Small update... Things are much better now as the wood seems to stay on one place finally  
Still have problems here and there.
The worst is probably the back behind the wood as thats doesn't want to fill still. Was even thinking about to replace it with something more bushy bit I will leave it for now and see.
Anyway one picture of the tank:


----------



## Ryan Thang To (20 Jan 2015)

Hello mate. Haven't been on the forum lately Been so busy. Its was nice to see the tank last week it has grown a lot since i saw it last. What a shame about the wood floating it took me awhile for it to sink for me too Anyways the tank is looking awesome mate can't wait until you get a full hc carpet. I think its best to replace the rotala for something else. What do you think? 

Cheers
ryan


----------



## Greenfinger2 (21 Jan 2015)

Wonderful Aquascape


----------



## Vazkez (23 Jan 2015)

Greenfinger2 said:


> Wonderful Aquascape



Thank you very much mate  I am glad that you like it  Yeah as I said its looks like I finally getting on top of the things 



legytt said:


> Hello mate. Haven't been on the forum lately Been so busy. Its was nice to see the tank last week it has grown a lot since i saw it last. What a shame about the wood floating it took me awhile for it to sink for me too Anyways the tank is looking awesome mate can't wait until you get a full hc carpet. I think its best to replace the rotala for something else. What do you think?
> 
> Cheers
> ryan



Yes probably I will have to change it as it's not getting bushy enough even after multiply cutting. Do you guys have any suggestions please? I was thinking about the below for now:

Vala - at the back + something on the side behind the sp japan but I am not sure if this will go with the Java fern trident which is already on the wood
Didiplis Diandra - I had great success with this plant before and always like the look of it however it could end up same as with the rotala
Pogostemon Erectus /  Limnophila - nice bushy plants however green
Rotala Wallichi - nice plant however not sure if it will survive in my hard water tank

Please let me what you think


----------



## Vazkez (16 Feb 2015)

Hi guys,

After my holiday I cane home to total disaster...

My CO2 bubble rate changed from 3 bps to 1 bp3s ( do not ask me why ).
Also my dosing system did not work at all so there was no nutritions in the tank for more then 8 days.
Finally my timer plug buged and the ligh was on all the time for god knows how long....

Well I came home to this:













I did clean as much as I could and know I am in process of 3 days blackout.
Most of the plants seems to survive so I will update the journal ASAP.

Hope you like the new look of the tank


----------



## Ryan Thang To (16 Feb 2015)

omg!!! nooooo crap timer. to be honest it happen to me before but not as bad as this. i bet your face drop when you walk in to the living room. damn!!!


----------



## Andy Thurston (16 Feb 2015)

Bummer! Just as it was getting going too.
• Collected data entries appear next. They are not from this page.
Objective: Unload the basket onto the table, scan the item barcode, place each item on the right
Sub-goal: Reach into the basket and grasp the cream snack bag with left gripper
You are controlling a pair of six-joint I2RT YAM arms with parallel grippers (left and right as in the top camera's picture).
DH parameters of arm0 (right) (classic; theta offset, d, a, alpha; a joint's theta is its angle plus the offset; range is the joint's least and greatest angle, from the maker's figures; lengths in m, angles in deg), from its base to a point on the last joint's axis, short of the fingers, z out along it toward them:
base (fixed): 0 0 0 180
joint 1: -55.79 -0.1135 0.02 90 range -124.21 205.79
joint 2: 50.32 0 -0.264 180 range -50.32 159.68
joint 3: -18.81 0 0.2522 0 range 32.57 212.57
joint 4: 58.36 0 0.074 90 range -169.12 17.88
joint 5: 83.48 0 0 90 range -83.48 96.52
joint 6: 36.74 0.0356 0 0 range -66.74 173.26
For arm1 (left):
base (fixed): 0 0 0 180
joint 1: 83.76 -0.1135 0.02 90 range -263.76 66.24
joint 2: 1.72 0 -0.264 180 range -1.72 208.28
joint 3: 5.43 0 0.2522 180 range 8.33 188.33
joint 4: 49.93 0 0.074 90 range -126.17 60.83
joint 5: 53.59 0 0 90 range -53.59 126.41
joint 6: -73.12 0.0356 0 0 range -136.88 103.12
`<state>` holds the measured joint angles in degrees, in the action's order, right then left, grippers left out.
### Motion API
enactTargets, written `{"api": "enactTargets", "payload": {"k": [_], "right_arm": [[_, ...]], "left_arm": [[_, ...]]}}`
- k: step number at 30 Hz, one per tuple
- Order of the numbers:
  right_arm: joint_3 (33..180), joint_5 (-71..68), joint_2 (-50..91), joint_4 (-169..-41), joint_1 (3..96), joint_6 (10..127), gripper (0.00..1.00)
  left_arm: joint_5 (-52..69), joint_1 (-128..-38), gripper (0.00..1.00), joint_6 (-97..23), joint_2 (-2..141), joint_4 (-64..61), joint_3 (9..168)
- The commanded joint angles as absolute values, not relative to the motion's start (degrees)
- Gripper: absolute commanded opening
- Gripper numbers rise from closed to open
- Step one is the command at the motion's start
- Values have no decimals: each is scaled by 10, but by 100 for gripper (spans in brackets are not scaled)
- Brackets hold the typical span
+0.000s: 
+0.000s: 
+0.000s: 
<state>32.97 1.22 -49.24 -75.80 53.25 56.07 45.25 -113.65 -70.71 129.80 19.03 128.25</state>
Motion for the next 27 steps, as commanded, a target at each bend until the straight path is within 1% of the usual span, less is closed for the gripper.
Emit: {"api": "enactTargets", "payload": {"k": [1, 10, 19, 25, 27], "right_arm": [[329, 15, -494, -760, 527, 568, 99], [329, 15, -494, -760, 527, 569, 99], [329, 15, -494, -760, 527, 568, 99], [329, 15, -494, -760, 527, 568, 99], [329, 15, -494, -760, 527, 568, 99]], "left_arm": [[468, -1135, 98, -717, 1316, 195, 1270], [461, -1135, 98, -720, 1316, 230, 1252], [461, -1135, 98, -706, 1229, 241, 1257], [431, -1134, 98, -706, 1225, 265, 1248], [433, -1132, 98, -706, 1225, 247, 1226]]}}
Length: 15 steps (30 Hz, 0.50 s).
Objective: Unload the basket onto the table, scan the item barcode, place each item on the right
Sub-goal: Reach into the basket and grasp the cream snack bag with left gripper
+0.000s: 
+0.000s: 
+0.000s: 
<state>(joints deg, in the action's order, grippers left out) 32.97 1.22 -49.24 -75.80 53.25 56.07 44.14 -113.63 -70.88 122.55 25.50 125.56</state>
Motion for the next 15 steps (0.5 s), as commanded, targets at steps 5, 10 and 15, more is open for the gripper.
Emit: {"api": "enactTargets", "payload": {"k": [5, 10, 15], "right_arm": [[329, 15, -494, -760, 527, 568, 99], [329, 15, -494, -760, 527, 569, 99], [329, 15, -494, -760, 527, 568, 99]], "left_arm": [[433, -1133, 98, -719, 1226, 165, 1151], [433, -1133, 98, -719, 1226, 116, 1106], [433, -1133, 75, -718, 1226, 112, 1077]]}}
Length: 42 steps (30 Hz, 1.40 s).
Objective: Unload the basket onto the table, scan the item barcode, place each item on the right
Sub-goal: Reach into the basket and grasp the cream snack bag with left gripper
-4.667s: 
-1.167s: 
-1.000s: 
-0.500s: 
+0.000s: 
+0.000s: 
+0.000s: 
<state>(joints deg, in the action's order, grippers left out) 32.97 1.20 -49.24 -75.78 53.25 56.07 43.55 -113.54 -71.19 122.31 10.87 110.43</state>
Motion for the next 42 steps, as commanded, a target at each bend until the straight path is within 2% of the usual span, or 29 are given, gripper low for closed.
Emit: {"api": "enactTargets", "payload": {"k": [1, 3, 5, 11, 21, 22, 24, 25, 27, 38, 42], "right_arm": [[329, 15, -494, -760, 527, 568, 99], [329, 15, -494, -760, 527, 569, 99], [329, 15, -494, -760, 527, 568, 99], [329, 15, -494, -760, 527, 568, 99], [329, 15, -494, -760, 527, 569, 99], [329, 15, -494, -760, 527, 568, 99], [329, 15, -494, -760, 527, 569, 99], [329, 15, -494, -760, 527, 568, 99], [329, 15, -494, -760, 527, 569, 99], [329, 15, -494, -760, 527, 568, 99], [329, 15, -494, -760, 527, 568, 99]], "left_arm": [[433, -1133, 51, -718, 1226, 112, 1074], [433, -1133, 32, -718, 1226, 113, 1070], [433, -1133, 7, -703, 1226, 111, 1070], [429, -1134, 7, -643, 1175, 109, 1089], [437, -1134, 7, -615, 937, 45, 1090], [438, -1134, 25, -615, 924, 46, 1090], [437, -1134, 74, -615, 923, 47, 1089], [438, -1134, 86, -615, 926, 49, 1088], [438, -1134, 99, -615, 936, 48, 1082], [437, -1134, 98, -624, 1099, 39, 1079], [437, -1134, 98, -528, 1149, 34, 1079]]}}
Good luck with the blackout hope you get it sorted


----------



## naughtymoose (16 Feb 2015)

Vaz, what dosing system have you got? Was that on the timer too?


----------



## RynoParsons (16 Feb 2015)

Well atleast its good food for the ottos


----------



## Lindy (16 Feb 2015)

Oh dear, thats a sickener! Hope it all comes right.


----------



## LondonDragon (16 Feb 2015)

Bummer!! multiple failures all at once! hard luck! upwards and onwards  

Hope the automation was something you had been running for a while


----------



## EnderUK (16 Feb 2015)

you could start a new trend.


----------



## Vazkez (17 Feb 2015)

legytt said:


> omg!!! nooooo crap timer. to be honest it happen to me before but not as bad as this. i bet your face drop when you walk in to the living room. damn!!!



Yeah tell me about it... Those cheap timers really made my day..



Big clown said:


> Bummer! Just as it was getting going too. Good luck with the blackout hope you get it sorted





ldcgroomer said:


> Oh dear, thats a sickener! Hope it all comes right.



Thank you guysI hope too. Thursday is the suprise day 



naughtymoose said:


> Vaz, what dosing system have you got? Was that on the timer too?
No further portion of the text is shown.